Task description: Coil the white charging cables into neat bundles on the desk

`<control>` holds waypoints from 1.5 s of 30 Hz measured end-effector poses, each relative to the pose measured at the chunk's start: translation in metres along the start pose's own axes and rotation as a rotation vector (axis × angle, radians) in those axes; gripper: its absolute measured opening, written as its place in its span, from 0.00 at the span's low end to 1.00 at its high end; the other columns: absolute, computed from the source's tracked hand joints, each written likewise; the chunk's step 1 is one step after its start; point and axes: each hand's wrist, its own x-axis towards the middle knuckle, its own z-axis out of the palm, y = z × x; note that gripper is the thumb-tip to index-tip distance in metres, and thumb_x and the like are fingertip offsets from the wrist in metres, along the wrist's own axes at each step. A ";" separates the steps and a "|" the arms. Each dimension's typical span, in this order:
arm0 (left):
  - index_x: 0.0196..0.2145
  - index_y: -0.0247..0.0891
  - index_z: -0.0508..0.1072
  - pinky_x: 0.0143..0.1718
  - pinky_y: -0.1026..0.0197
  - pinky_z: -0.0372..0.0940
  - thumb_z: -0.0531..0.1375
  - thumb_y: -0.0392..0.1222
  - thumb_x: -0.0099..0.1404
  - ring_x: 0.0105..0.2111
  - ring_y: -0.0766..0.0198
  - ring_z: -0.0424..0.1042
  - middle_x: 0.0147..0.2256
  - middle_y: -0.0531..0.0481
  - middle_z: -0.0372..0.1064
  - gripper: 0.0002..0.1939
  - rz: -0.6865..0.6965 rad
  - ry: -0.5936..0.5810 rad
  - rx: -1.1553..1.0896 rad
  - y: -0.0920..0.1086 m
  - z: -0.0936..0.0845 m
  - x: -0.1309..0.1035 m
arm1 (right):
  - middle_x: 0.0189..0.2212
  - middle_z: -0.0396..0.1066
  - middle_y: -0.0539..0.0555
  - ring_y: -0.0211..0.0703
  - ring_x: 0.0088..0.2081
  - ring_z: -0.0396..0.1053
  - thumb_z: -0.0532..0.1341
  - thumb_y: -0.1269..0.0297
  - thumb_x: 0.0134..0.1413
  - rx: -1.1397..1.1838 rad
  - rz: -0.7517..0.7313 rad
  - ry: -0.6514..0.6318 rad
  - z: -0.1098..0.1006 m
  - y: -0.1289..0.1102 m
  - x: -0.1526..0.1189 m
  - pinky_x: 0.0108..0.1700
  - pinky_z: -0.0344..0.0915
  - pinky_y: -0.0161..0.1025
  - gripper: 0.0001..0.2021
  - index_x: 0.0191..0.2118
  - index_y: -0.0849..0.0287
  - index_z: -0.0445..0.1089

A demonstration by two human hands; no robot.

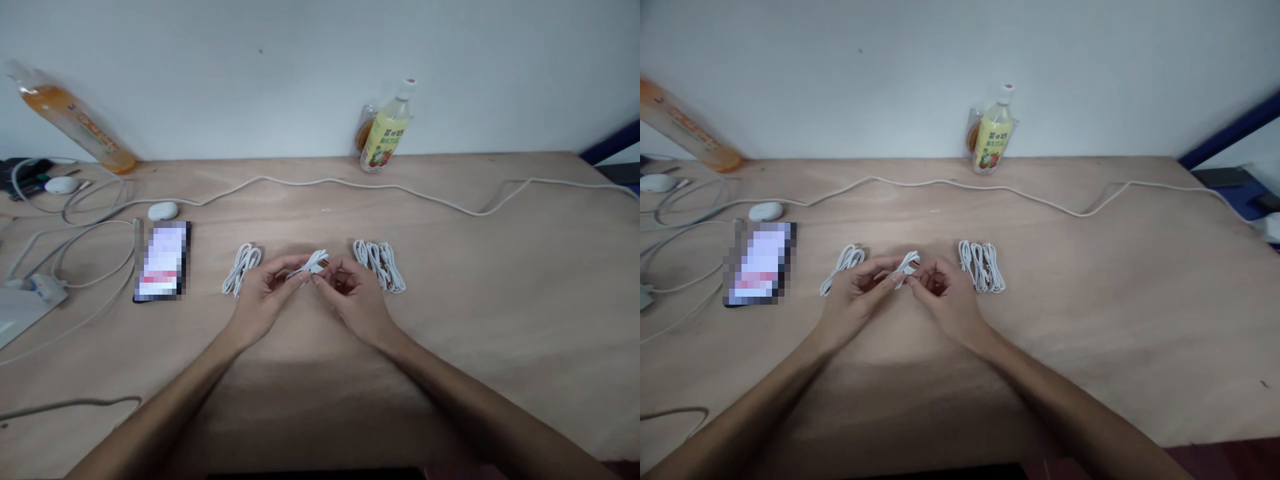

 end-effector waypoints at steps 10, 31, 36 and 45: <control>0.48 0.38 0.88 0.49 0.57 0.76 0.72 0.46 0.66 0.43 0.55 0.83 0.44 0.45 0.87 0.15 -0.048 0.022 0.017 -0.002 0.005 -0.003 | 0.26 0.70 0.48 0.37 0.26 0.67 0.61 0.78 0.69 -0.973 -0.954 0.203 -0.006 0.006 -0.005 0.29 0.61 0.38 0.14 0.33 0.54 0.66; 0.46 0.39 0.88 0.47 0.58 0.76 0.77 0.45 0.60 0.41 0.58 0.84 0.41 0.46 0.87 0.17 -0.119 0.116 -0.091 -0.005 0.005 -0.002 | 0.29 0.73 0.47 0.34 0.23 0.66 0.65 0.72 0.69 -0.589 -0.548 0.202 0.002 0.006 -0.009 0.27 0.64 0.34 0.05 0.39 0.55 0.73; 0.45 0.40 0.88 0.48 0.59 0.76 0.77 0.44 0.60 0.41 0.60 0.84 0.43 0.46 0.87 0.15 -0.114 0.100 -0.128 -0.006 0.004 -0.002 | 0.28 0.73 0.46 0.35 0.24 0.66 0.65 0.71 0.66 -0.467 -0.401 0.196 0.004 0.003 -0.011 0.27 0.64 0.35 0.06 0.37 0.54 0.75; 0.45 0.42 0.88 0.51 0.59 0.76 0.78 0.45 0.60 0.46 0.57 0.84 0.43 0.47 0.87 0.15 -0.139 0.100 -0.164 -0.009 0.004 0.000 | 0.28 0.75 0.48 0.37 0.25 0.68 0.65 0.64 0.64 -0.266 -0.182 0.155 0.005 0.003 -0.007 0.28 0.62 0.36 0.03 0.38 0.54 0.76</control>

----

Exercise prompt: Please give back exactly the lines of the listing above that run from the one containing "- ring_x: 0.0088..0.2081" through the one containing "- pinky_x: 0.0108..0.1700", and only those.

Response to this task:
  - ring_x: 0.0088..0.2081
  - ring_z: -0.0396..0.1053
  - thumb_z: -0.0532..0.1341
  - thumb_y: -0.1269..0.0297
  - thumb_x: 0.0134..0.1413
  - rx: -1.1397..1.1838 rad
  - rz: -0.7517..0.7313 rad
  - ry: -0.6514..0.6318 rad
  - z: -0.1098..0.1006 m
  - y: -0.1289..0.1102 m
  - x: -0.1526..0.1189 m
  - pinky_x: 0.0108..0.1700

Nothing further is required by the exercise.